**What the task asks:** Write the lines out again, from the top of the material to the line containing "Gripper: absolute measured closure", pictures excluded.

**Dataset content:**
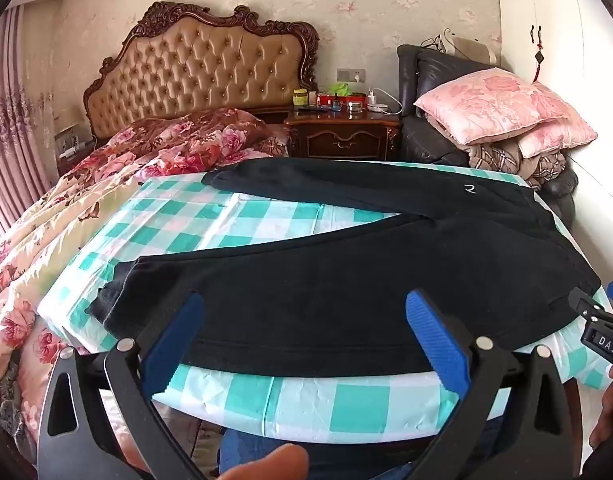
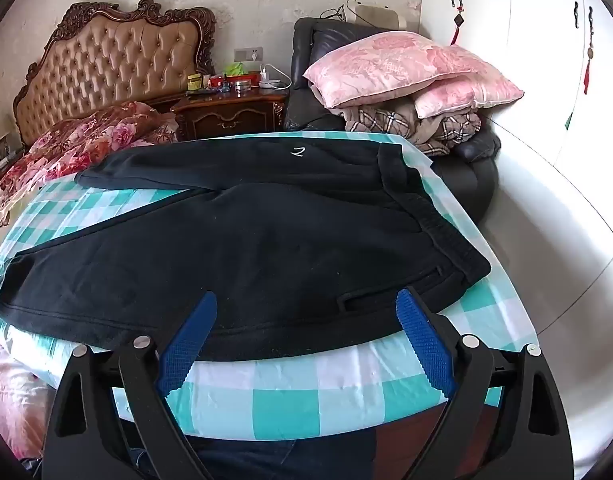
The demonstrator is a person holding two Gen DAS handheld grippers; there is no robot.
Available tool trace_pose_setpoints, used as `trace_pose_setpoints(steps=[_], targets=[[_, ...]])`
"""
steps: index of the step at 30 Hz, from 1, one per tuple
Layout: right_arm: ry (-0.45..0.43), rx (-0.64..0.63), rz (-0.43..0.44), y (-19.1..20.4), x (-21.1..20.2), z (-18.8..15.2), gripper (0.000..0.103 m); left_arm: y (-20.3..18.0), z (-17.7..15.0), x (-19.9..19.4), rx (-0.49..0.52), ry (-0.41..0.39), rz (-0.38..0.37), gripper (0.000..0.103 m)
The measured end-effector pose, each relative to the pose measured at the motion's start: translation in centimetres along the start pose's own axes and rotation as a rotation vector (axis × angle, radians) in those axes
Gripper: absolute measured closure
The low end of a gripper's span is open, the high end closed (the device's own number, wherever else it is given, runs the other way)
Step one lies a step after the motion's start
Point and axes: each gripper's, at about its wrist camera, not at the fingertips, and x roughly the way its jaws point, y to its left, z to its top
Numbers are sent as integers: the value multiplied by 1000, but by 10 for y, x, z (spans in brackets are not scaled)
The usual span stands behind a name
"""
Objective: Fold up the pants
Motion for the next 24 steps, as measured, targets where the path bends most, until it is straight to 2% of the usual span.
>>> trace_pose_setpoints(steps=[3,7,18,24], targets=[[-6,11,19,-2,1,-1,15,-5,0,-2,9,-11,3,2],[-10,2,17,-5,-4,1,15,10,-3,-1,-46,5,-32,2],[-25,-12,17,4,-14,4,15,11,-4,1,-40,10,-17,2],[-4,-4,9,2,-9,1,15,13,-5,3,-44,18,-12,2]])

**Written response:**
The demonstrator is a person holding two Gen DAS handheld grippers; there is no robot.
Available tool trace_pose_setpoints, used as `trace_pose_setpoints(steps=[_], targets=[[_, ...]])`
"""
steps: index of the step at 30 Hz, from 1, one per tuple
Layout: right_arm: ry (-0.45..0.43), rx (-0.64..0.63), rz (-0.43..0.44), y (-19.1..20.4), x (-21.1..20.2), z (-18.8..15.2), gripper (0.000..0.103 m); left_arm: y (-20.3..18.0), z (-17.7..15.0), x (-19.9..19.4), rx (-0.49..0.52), ry (-0.41..0.39), rz (-0.38..0.37), gripper (0.000..0.103 m)
The measured end-effector pose, each relative to the pose measured at the motion's start: translation in centimetres along the start pose's own axes and rotation as a rotation vector (axis × angle, radians) in those axes
Gripper: absolute measured closure

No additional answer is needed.